The second method that is discussed is intramedullary pinning of the clavicle. Although it is intrinsically difficult to perform intramedullary fixation of a curved bone with a straight intramedullary device, it is possible. The advantages of this technique include minimal soft-tissue dissection at the fracture site, less soft-tissue prominence of the hardware, and in some applications of this technique, the ability to remove the hardware relatively early through a small incision.1823 Chuang and coauthors23 report success in 30 of 31 midshaft clavicle fractures treated with closed reduction and an intramedullary screw technique. Disadvantages of this technique, common to any unlocked intramedullary device, include difficulty in controlling shortening and rotation, especially in comminuted fractures. This led to a high rate of loss of reduction in one prospective, randomized study.22

EVIDENCE

Nonoperative Treatment

Whereas prior reports had described generally favorable results after nonoperative care of displaced midshaft fractures of the clavicle, Hill, McGuire, and Crosby’s7 landmark study published in 1997 reported a high degree of residual patient dissatisfaction. For the first time in this setting, they used a patient-based outcome tool and found that 31% of patients were dissatisfied with their outcomes, and noted a nonunion rate of 15%. Conversely, Nordqvist and coworkers8 describe good results after long-term follow-up of 225 clavicle fractures, with 185 good, 39 fair, and only 1 poor result. However, in the subcategory of displaced, comminuted fractures (the topic of the article), 27% of patients rated their shoulder as “fair,” which in the rating scale used, roughly corresponds to the dissatisfied group (31%) in Hill’s study. Another Scandinavian study by Nowak and investigators6 (the 2002 Neer Award article) found that 46% of 208 patients treated without surgery still had shoulder sequelae at 9- to 10-year follow-up. They found that comminution and displacement correlated with poor outcome.

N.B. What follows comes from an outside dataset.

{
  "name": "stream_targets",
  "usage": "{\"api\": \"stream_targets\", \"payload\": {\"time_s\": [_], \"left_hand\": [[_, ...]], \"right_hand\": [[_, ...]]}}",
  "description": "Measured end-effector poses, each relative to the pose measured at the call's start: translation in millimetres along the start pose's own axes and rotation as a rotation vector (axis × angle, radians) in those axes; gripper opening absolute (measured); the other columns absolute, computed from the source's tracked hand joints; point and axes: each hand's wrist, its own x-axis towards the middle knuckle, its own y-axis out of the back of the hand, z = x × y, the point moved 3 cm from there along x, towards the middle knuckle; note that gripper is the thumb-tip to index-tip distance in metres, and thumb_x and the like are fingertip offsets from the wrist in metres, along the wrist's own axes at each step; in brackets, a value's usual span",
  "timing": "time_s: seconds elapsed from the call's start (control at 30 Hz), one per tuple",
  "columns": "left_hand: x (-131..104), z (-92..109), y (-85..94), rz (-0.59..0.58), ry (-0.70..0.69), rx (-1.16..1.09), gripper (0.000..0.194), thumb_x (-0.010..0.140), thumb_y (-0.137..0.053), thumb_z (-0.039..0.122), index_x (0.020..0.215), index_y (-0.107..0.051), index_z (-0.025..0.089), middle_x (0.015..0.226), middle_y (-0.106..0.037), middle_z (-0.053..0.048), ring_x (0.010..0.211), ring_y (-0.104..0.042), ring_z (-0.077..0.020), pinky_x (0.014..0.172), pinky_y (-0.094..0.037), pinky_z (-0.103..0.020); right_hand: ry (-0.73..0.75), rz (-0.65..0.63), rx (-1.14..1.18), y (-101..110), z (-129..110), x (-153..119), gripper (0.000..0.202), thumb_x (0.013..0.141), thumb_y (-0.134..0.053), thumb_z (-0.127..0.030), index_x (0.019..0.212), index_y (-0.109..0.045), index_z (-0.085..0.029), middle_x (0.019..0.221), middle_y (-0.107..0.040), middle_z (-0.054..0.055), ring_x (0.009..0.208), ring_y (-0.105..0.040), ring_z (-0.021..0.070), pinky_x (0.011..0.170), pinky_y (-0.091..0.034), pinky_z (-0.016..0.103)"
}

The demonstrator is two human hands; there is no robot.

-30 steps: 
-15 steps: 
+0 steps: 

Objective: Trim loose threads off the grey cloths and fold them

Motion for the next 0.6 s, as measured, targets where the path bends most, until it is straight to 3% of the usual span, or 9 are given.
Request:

These and other nonoperative studies were summarized in a recent meta-analysis (see Comparative Studies section later in this chapter).

Operative Treatment

Initial reports regarding operative fixation of displaced clavicular fractures were plagued by selection bias (only the worst, comminuted, open fractures received surgery), poor soft-tissue handling, lack of antibiotic coverage (with correspondingly high infection rates), and especially inadequate or suboptimal fixation methods (i.e., cerclage wires or short, weak plates).13 Thus, not surprisingly, operative failure rates were high and fixation was avoided. More recent articles with improved techniques have conclusively proved that properly performed, primary operative repair of displaced midshaft clavicle fractures is a safe, reliable technique with a low complication rate. Collinge and coworkers17 report union in 39 of 42 cases treated with anterior/inferior plating, whereas Poigenfurst and coauthors12 report similarly favorable results in 122 consecutive cases treated with superior plating. A summary of the results of operative fixation is given in the following section.